FIELD: Brian. If you could boil it down -- and I realize I'm asking you to boil the ocean here -- what can organizations be doing now to better navigate through these tricky waters of global data privacy regulations?
HENGESBAUGH: I think, first and foremost, you need to get an understanding of why you need data back from non-U.S. sources. What data is it that we, as a company, need back here in the United States about our employees, about our customers, about our business partners? Really, have an understanding of what you, as a company, need, first and foremost. From there, you build your solutions. So, for example, one of the strategic issues is how are we going to permission the transfer of data? Are we going to join Safe Harbor? Are we going to think about these model contracts? Are we going to think about Binding Corporate Rules? But pick a solution and implement that solution. That's the most important thing you can do. And then, from there, tackle those local compliance issues. You know, do what you need to do locally, in country, to do things like register with the protection authorities, make sure the right privacy notices are out to affected individuals.
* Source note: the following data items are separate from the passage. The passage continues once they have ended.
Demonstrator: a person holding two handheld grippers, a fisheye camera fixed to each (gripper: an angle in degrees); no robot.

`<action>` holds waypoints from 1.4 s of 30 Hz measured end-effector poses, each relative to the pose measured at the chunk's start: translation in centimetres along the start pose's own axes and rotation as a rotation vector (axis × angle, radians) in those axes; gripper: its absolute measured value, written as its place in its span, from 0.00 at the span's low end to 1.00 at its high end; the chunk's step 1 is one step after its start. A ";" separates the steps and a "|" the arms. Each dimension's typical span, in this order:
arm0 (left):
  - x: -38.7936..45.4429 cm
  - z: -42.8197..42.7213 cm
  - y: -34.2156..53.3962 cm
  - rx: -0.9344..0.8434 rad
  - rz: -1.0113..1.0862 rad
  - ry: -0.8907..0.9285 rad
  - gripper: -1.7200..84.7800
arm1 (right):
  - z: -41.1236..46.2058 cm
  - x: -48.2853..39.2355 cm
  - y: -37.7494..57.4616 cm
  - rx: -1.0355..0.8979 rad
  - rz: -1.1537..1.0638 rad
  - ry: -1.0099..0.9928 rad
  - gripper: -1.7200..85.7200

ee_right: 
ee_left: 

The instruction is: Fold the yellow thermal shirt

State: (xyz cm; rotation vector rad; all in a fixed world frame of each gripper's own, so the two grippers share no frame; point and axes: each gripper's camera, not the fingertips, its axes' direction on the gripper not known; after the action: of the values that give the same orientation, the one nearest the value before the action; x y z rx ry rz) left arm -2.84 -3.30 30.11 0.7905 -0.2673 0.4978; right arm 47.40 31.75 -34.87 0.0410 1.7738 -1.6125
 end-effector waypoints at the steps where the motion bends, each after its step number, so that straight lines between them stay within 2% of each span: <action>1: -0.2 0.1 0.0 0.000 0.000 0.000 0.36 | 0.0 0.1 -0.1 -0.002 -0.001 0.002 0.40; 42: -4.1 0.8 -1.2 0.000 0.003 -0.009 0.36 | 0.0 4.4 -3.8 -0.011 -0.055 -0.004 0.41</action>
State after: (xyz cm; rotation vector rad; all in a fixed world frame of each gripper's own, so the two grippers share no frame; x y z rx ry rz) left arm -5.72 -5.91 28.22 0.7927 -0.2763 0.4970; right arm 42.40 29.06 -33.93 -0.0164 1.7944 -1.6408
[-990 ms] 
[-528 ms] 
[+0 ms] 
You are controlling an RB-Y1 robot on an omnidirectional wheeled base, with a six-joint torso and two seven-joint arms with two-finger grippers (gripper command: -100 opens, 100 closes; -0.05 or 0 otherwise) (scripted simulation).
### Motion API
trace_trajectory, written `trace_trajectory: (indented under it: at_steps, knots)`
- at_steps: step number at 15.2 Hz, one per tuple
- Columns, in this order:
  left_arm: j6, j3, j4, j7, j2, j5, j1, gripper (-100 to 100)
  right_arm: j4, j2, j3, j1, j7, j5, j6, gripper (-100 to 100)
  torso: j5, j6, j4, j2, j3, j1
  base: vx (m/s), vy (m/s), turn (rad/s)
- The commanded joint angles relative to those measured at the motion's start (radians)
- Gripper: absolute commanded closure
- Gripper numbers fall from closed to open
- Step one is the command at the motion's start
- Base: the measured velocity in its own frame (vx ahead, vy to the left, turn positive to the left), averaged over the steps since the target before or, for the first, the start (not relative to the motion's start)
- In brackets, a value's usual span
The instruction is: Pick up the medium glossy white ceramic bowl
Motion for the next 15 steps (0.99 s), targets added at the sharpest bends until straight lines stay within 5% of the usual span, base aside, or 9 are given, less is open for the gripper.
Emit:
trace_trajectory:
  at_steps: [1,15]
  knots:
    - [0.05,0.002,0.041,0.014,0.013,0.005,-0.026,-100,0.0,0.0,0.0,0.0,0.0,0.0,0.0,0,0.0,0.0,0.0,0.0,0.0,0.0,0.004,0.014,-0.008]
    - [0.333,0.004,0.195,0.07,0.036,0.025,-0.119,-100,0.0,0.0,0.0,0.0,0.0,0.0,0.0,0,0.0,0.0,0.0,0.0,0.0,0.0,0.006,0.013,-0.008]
So, you put the framework in place now, in a flexible way, so that you've got some room to maneuver when you want to actually move data.
FIELD: Brian, great insight. I appreciate your time and your thoughts today.
HENGESBAUGH: Oh, absolutely, Tom, great to be with you.
FIELD: We've been talking about global data privacy. We've been talking with Brian Hengesbaugh, a partner with Baker & McKenzie. For Information Security Media Group, I'm Tom Field. Thank you very much.